Childhood Leukemia Classification via Information Bottleneck Enhanced Hierarchical Multi-Instance Learning
Zeyu Gao, Anyu Mao, Kefei Wu, Yang Li, Liebin Zhao, Xianli Zhang, Jialun Wu, Lisha Yu, Chao Xing, Tieliang Gong, Yefeng Zheng, Deyu Meng, Min Zhou, Chen Li
Abstract
Leukemia classification relies on a detailed cytomorphological examination of Bone Marrow (BM) smear. However, applying existing deep-learning methods to it is facing two significant limitations. Firstly, these methods require large-scale datasets with expert annotations at the cell level for good results and typically suffer from poor generalization. Secondly, they simply treat the BM cytomorphological examination as a multi-class cell classification task, thus failing to exploit the correlation among leukemia subtypes over different hierarchies. Therefore, BM cytomorphological estimation as a time-consuming and repetitive process still needs to be done manually by experienced cytologists. Recently, Multi-Instance Learning (MIL) has achieved much progress in data-efficient medical image processing, which only requires patient-level labels (which can be extracted from the clinical reports). In this paper, we propose a hierarchical MIL framework and equip it with Information Bottleneck (IB) to tackle the above limitations.

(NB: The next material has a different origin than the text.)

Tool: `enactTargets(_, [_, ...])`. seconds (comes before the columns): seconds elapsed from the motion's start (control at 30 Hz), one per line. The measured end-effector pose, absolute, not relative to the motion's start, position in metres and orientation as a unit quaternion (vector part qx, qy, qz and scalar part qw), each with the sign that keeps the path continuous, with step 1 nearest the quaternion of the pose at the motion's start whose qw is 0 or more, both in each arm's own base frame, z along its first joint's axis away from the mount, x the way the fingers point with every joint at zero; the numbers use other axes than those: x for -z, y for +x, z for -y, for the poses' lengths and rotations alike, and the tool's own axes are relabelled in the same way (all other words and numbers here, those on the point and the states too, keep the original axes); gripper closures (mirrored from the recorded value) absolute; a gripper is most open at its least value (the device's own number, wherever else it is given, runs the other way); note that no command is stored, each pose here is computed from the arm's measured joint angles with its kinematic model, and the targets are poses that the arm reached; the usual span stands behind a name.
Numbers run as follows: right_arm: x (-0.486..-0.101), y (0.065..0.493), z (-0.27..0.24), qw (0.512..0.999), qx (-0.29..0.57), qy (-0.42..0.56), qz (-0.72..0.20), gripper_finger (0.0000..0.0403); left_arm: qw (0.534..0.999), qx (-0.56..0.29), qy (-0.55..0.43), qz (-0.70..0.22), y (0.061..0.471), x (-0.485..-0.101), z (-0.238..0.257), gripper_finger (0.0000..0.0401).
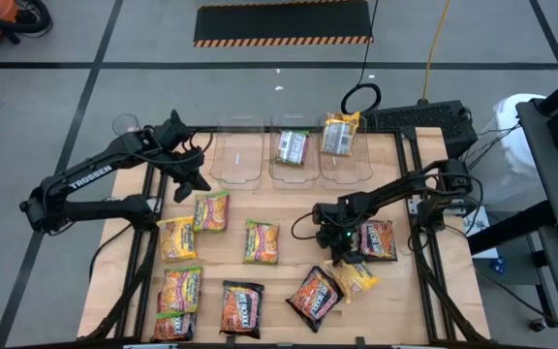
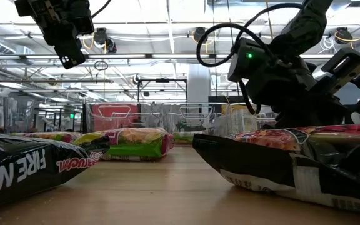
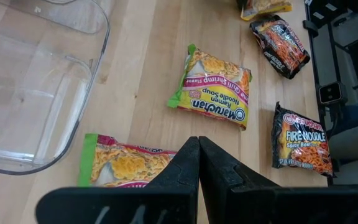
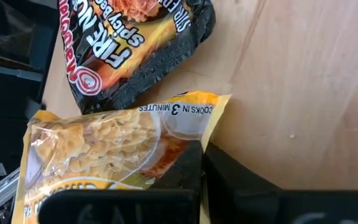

First, to handle the patient-level label, our hierarchical MIL framework uses attention-based learning to identify cells with high diagnostic values for leukemia classification in different hierarchies. Then, following the information bottleneck principle, we propose a hierarchical IB to constrain and refine the representations of different hierarchies for better accuracy and generalization. By applying our framework to a large-scale childhood acute leukemia dataset with corresponding BM smear images and clinical reports, we show that it can identify diagnostic-related cells without the need for cell-level annotations and outperforms other comparison methods. Furthermore, the evaluation conducted on an independent test cohort demonstrates the high generalizability of our framework.